Basic Resource Object in Kubernetes 1 of 2

For someone from a system administration background, it would be amazing to discover that Kubernetes provides a solution to every pain point in the traditional software deployment landscape. On the contrary, it also brings about a lot of complexity due to the types of resource objects introduced.

Pod

A Pod is a shared execution environment for one or more containers. The containers running in a Pod share resources such as memory, volumes, network namespace (e.g. IP address, port range, hostname, routing table), UTS namespace (e.g. hostname) and IPC namespace (Unix domain sockets). Every Pod has its own IP address that is routable on the Pod network. All Pods connect to the same flat network called the Pod network.
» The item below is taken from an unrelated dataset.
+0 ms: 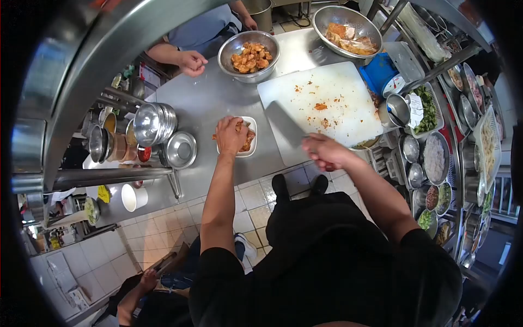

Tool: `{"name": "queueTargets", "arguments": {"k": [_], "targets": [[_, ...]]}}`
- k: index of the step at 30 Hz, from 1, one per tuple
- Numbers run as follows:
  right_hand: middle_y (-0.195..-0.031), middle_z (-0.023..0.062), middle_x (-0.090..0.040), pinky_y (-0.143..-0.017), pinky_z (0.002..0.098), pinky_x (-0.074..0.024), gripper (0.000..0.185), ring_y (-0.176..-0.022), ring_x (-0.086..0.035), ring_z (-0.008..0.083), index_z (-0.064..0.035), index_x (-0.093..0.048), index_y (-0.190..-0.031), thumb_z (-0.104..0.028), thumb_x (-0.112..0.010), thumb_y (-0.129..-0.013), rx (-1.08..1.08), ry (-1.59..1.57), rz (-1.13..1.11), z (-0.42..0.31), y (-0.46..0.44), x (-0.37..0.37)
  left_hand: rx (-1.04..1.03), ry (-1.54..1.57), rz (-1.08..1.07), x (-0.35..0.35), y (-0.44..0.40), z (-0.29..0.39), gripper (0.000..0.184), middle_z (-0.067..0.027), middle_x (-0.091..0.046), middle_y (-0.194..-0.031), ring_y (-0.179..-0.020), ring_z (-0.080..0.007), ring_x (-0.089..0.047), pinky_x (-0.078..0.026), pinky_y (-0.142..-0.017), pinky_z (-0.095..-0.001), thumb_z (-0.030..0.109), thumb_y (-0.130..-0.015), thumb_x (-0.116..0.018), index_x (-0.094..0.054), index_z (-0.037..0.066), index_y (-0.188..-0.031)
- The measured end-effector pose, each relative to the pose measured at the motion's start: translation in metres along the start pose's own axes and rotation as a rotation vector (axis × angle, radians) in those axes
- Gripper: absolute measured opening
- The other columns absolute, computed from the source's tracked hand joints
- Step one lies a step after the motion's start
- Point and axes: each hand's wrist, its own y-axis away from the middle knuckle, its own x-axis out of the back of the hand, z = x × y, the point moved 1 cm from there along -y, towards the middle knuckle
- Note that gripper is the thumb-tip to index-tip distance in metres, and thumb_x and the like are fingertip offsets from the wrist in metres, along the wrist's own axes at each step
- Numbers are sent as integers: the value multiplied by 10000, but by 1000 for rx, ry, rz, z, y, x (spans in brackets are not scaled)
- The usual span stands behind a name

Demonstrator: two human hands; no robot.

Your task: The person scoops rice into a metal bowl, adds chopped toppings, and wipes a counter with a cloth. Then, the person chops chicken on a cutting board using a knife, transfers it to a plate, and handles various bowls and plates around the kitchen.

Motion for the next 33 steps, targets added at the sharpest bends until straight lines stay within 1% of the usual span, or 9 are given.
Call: {"name": "queueTargets", "arguments": {"k": [2, 5, 7, 9, 10, 12, 16, 26, 33], "targets": [[-624, -35, -428, -325, 231, -342, 245, -382, -382, 70, -134, -465, -1162, -254, -497, -951, 14, -23, 144, 18, 23, 31, -85, -107, 95, 3, 2, 3, 321, -120, -561, -1161, -1131, -310, -487, -362, -1001, -429, 292, -764, -683, -680, 96, -1018], [-596, -2, -441, -282, 256, -302, 177, -352, -421, 96, -123, -459, -899, -284, -447, -971, 75, 80, 363, 35, 53, 57, -137, 1, -2, 7, -3, 6, 414, -127, -515, -1219, -1154, -332, -459, -362, -1006, -428, 336, -785, -685, -643, 66, -1096], [-573, 3, -430, -277, 263, -292, 192, -348, -421, 101, -115, -459, -905, -293, -443, -975, 136, 123, 463, 56, 60, 68, -164, 6, 7, 12, -6, 9, 431, -136, -513, -1240, -1186, -327, -446, -342, -1026, -427, 330, -811, -676, -620, 47, -1131], [-560, 4, -421, -277, 265, -292, 198, -344, -418, 104, -110, -455, -900, -292, -440, -978, 140, 74, 483, 76, 61, 72, -126, 190, 357, 29, -3, -4, 345, -136, -589, -1165, -1106, -286, -537, -404, -974, -398, 264, -847, -657, -634, 25, -1095], [-547, 5, -413, -277, 267, -292, 205, -340, -415, 106, -105, -452, -894, -290, -437, -980, 148, 21, 492, 82, 59, 69, -113, 174, 361, 37, 4, -17, 345, -136, -589, -1165, -1106, -286, -537, -404, -974, -398, 264, -847, -657, -634, 25, -1095], [-543, 5, -414, -276, 266, -289, 209, -333, -412, 107, -100, -449, -888, -286, -433, -983, 159, -6, 473, 93, 61, 57, 531, 433, 449, 43, 24, -52, 234, -111, -672, -1009, -938, -210, -625, -477, -855, -335, 166, -871, -637, -656, 8, -1043], [-533, 5, -424, -265, 265, -268, 210, -317, -413, 108, -94, -448, -880, -273, -426, -987, 207, -96, 445, 119, 55, 48, 459, 541, 294, 22, 42, -87, 148, -39, -680, -849, -757, -93, -601, -478, -698, -235, 88, -869, -647, -695, -4, -975], [-548, 5, -419, -266, 262, -263, 217, -334, -420, 111, -101, -446, -907, -305, -435, -981, 153, -66, 400, 120, 53, 37, 398, 418, 164, 25, 22, -63, 192, -43, -689, -858, -763, -108, -613, -490, -735, -253, 100, -842, -679, -700, 12, -1011], [-555, 12, -416, -298, 272, -312, 203, -338, -404, 107, -89, -447, -926, -279, -418, -992, 217, 73, 480, 126, 43, 37, 386, 387, 215, 17, 35, -59, 181, -59, -684, -856, -805, -136, -631, -494, -764, -268, 69, -802, -701, -683, 9, -971]]}}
A pod most commonly only contains a single container, which is considered a good practice, unless there is good reasons to put two containers in a single pod (sharing resource). One such good reason is to co-schedule tightly-coupled workloads (such as logging, sharing volume, etc). Within the Pod, the containers communicate with each other via localhost interface of the Pod. In service mesh model, there is also a proxy container in each application Pod. The proxy container handles all network traffic entering and leaving the Pod. Also, within the Pod, to avoid competing for resources, individual containers can have their own cgroup limits, which actively police resource usage.

Pods are mortal (composable). They come and go (with dynamic IPs), so application should not store state in Pods. Deploying a Pod is an atomic (all or nothing) operation. When a Pod is scheduled to a node, it enters the pending state while the container runtime on the node downloads images and starts any containers. Once’s everything is ready, the Pod enters the running state.

We typically deploy Pods via higher-level controllers such as Deployments (to offer scalability and rolling updates), DaemonSets (to run one instance of a service on every node in the cluster), StatefulSets (for stateful application components), and CronJobs (for short-lived tasks that need to run at set times just like a Linux cronjob).

Deployments

Deployment manages multiple replicas of the same Pod (via ReplicaSets). To follow best practice, you interact with Deployments instead of ReplicaSets, and use YAML file (declarative model). You can perform rolling update or rollback.

ReplicaSets

ReplicaSets provide self-healing and scaling capabilities to Pods. If a Pod fails, it will be replaced. If load increases, then the ReplicaSets creates new Pod. This is all implemented with a background reconciliation loop that is constantly checking whether the right number of Pod replicas are present on the cluster. If not, Kubernetes declares a red-alert condition, orders the control plan to bring up more replicas. The best practice however, is that you should not manage ReplicaSets directly. Instead, you should perform all actions against the Deployment object and leave the Deployment to manage ReplicaSets.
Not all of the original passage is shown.